Exercise >>
Work out how many lines of the records contain "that". Answer with the number and nothing else.
[Opening Data provided section]
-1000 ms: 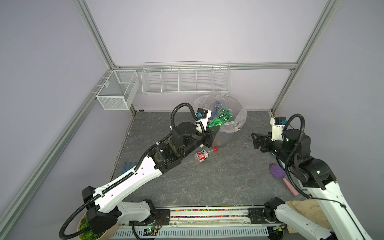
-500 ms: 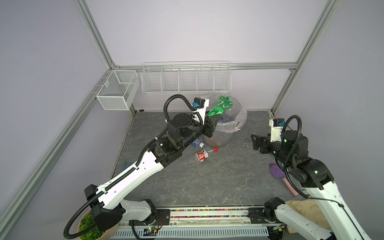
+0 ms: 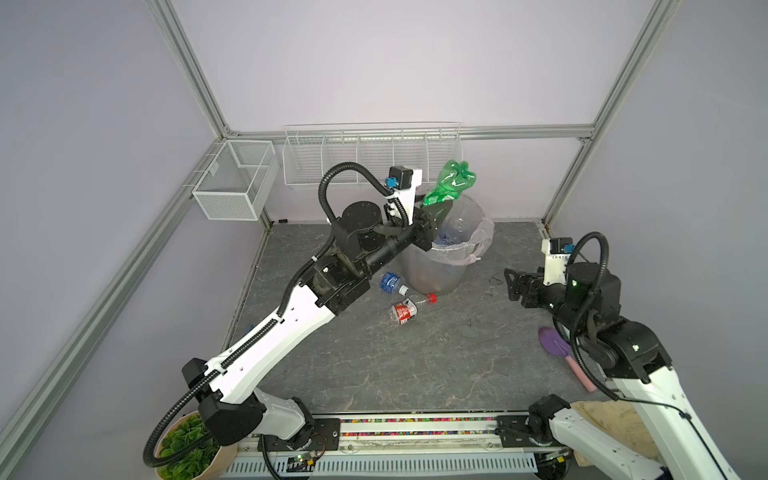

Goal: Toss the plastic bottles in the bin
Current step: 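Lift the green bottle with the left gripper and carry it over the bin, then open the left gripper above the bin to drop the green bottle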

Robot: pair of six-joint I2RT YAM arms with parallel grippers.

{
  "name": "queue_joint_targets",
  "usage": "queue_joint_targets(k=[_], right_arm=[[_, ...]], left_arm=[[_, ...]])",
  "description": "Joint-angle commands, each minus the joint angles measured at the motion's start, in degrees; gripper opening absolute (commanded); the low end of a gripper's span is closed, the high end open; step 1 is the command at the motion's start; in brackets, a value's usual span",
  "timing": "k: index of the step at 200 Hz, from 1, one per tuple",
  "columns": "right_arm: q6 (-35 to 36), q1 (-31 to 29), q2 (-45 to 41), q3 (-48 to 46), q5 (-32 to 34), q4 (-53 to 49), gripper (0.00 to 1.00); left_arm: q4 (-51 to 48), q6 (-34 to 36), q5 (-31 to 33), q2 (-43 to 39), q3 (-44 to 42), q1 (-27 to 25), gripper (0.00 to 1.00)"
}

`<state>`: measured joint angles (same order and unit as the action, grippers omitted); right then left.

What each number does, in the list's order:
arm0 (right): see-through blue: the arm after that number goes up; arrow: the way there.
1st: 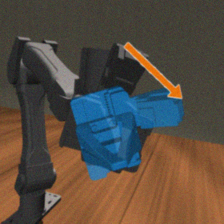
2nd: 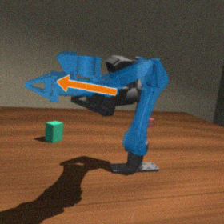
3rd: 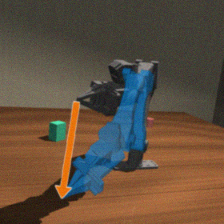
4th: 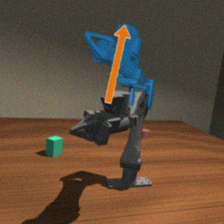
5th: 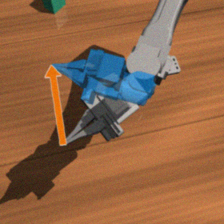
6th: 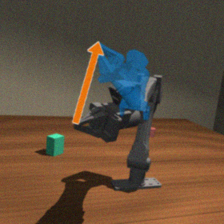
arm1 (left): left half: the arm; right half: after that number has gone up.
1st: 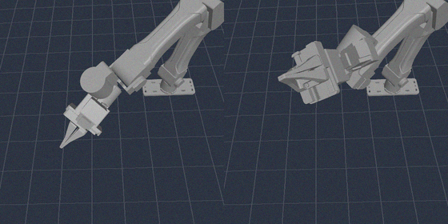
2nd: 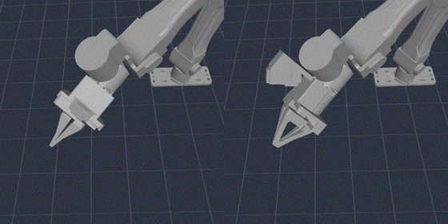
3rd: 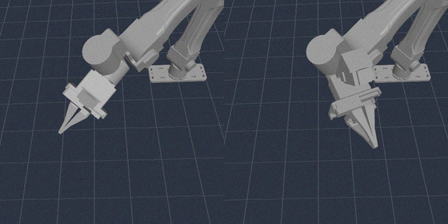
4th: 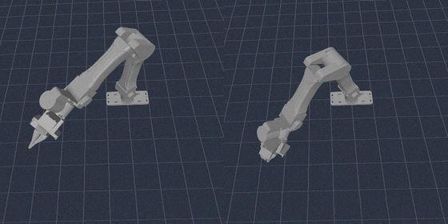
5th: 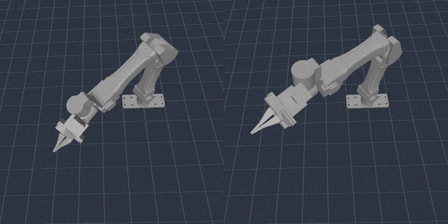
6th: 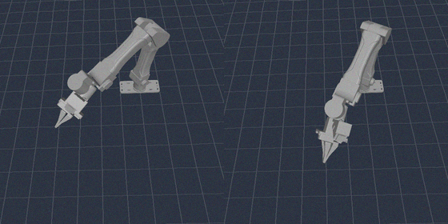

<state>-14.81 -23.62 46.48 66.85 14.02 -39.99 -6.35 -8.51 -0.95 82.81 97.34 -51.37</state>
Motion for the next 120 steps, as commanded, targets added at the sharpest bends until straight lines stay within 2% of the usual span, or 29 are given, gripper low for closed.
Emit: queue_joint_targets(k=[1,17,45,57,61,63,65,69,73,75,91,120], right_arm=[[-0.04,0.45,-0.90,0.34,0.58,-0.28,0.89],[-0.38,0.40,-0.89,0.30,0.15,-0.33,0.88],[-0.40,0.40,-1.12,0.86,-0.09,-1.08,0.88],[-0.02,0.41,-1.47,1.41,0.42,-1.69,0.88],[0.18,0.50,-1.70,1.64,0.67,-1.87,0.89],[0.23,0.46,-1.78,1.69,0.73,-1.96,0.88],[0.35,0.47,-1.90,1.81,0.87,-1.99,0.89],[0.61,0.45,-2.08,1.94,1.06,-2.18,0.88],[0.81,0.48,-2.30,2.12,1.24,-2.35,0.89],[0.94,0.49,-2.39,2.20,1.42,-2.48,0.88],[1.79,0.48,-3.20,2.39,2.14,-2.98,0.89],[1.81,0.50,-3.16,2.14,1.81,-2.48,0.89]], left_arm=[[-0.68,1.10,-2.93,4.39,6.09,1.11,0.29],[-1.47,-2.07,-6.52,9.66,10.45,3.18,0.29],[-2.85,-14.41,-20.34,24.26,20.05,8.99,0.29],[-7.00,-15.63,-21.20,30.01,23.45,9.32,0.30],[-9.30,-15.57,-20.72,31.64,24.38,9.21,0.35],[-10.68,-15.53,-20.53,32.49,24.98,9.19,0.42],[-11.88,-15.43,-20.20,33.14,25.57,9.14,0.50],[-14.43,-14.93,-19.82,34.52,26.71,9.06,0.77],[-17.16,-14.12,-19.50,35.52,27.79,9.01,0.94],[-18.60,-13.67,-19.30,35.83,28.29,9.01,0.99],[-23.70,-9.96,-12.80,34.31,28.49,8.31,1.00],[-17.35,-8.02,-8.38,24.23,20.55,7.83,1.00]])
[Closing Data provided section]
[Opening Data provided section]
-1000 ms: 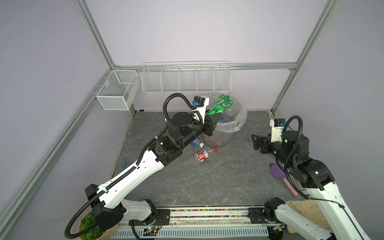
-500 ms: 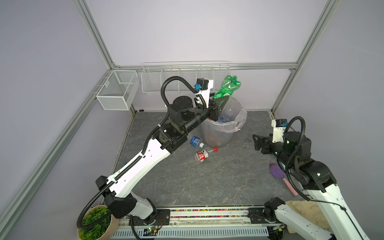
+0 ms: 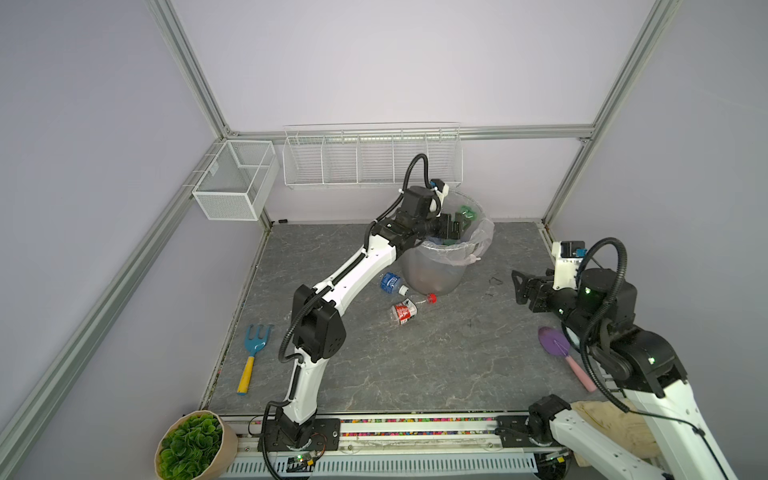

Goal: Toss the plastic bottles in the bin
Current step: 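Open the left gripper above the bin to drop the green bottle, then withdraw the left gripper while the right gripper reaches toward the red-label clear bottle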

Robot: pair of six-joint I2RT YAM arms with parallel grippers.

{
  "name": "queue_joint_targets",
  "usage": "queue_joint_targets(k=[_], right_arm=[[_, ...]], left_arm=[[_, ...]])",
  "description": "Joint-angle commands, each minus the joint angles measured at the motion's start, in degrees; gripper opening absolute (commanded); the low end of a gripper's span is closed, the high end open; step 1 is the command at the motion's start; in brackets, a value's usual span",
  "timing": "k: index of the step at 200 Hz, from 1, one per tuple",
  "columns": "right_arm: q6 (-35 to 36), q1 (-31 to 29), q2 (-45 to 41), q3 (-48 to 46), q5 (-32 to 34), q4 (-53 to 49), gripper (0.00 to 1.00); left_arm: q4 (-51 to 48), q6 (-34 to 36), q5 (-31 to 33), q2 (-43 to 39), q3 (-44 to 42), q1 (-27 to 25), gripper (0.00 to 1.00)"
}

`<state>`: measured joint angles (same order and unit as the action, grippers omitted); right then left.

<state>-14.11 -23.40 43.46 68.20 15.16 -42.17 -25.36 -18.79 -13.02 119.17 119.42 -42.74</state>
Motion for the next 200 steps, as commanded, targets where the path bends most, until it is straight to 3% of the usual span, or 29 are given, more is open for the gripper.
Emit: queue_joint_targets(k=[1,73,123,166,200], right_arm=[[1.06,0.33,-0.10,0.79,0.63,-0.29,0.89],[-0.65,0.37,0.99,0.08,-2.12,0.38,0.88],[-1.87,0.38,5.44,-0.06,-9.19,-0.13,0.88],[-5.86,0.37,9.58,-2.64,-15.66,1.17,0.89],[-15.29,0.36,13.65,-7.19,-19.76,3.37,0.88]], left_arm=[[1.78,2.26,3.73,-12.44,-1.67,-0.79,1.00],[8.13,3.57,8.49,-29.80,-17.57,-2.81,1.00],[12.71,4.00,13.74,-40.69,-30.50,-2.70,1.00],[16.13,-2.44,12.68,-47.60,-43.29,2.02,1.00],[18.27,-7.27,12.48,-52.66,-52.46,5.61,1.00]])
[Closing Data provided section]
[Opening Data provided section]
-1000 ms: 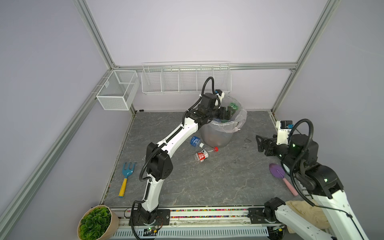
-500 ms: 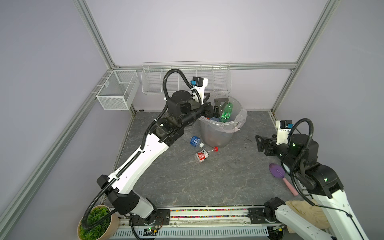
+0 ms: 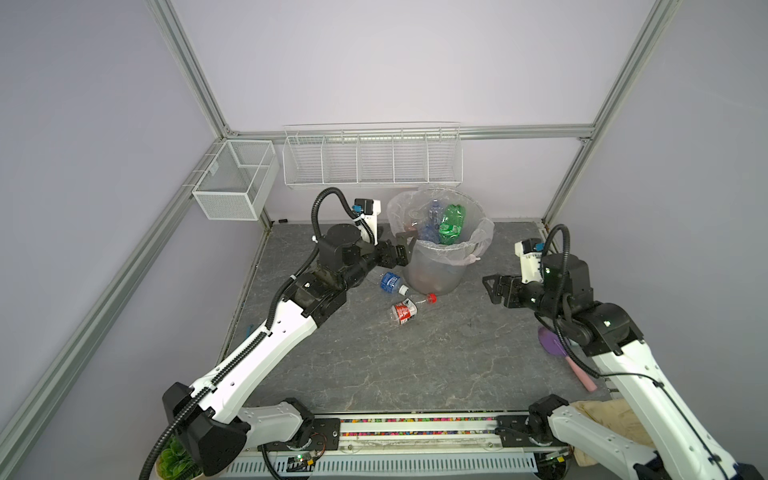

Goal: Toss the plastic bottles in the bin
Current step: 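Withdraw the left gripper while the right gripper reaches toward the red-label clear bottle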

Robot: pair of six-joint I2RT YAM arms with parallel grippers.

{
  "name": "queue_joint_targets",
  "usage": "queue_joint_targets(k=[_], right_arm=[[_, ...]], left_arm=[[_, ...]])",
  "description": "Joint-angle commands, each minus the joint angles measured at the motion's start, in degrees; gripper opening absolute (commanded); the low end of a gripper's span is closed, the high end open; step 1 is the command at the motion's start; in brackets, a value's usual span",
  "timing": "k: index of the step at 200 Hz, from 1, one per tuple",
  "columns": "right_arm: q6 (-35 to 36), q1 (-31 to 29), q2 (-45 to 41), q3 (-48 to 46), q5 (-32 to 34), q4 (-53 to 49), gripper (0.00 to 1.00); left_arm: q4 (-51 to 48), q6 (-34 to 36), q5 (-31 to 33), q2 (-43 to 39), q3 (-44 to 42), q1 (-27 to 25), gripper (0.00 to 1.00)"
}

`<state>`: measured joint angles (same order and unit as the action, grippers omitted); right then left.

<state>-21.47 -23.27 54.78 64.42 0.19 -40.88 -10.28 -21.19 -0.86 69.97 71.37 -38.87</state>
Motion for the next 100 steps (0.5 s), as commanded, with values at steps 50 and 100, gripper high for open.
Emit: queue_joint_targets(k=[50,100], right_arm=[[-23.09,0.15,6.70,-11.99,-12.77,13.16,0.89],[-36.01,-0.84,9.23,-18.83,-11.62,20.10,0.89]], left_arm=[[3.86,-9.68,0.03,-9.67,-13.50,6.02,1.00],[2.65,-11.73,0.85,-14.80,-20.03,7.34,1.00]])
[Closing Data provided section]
Expected answer >>
2